**Exercise goal:** Some lines hold the string "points". Copy all of them from the material that follows.

**Available data:**
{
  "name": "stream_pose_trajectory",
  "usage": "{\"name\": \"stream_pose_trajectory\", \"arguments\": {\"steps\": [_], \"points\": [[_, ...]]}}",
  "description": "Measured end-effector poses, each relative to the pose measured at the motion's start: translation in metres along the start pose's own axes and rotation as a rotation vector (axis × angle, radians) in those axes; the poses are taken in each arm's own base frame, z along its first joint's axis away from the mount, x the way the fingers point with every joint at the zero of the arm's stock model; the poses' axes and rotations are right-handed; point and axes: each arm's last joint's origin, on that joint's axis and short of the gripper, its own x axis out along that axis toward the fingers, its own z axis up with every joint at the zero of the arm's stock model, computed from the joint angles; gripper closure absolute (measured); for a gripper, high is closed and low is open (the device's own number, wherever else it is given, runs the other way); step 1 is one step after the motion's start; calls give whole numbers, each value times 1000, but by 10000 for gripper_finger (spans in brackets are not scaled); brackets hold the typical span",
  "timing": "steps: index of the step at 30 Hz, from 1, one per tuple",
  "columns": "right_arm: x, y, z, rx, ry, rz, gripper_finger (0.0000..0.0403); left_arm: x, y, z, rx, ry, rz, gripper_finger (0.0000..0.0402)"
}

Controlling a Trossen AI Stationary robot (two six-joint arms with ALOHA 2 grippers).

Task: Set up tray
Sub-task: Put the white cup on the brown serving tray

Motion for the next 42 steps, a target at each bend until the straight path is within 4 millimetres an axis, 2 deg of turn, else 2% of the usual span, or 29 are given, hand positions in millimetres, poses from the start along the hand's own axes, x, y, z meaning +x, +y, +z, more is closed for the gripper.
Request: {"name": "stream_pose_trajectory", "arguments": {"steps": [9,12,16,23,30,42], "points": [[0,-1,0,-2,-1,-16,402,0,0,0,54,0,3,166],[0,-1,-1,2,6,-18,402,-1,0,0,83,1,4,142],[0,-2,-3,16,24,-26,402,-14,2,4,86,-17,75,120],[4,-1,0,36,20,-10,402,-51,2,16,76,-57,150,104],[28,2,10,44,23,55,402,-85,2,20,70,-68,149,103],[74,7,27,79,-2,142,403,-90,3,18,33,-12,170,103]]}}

**Task solution:**
  "usage": "{\"name\": \"stream_pose_trajectory\", \"arguments\": {\"steps\": [_], \"points\": [[_, ...]]}}",
Request: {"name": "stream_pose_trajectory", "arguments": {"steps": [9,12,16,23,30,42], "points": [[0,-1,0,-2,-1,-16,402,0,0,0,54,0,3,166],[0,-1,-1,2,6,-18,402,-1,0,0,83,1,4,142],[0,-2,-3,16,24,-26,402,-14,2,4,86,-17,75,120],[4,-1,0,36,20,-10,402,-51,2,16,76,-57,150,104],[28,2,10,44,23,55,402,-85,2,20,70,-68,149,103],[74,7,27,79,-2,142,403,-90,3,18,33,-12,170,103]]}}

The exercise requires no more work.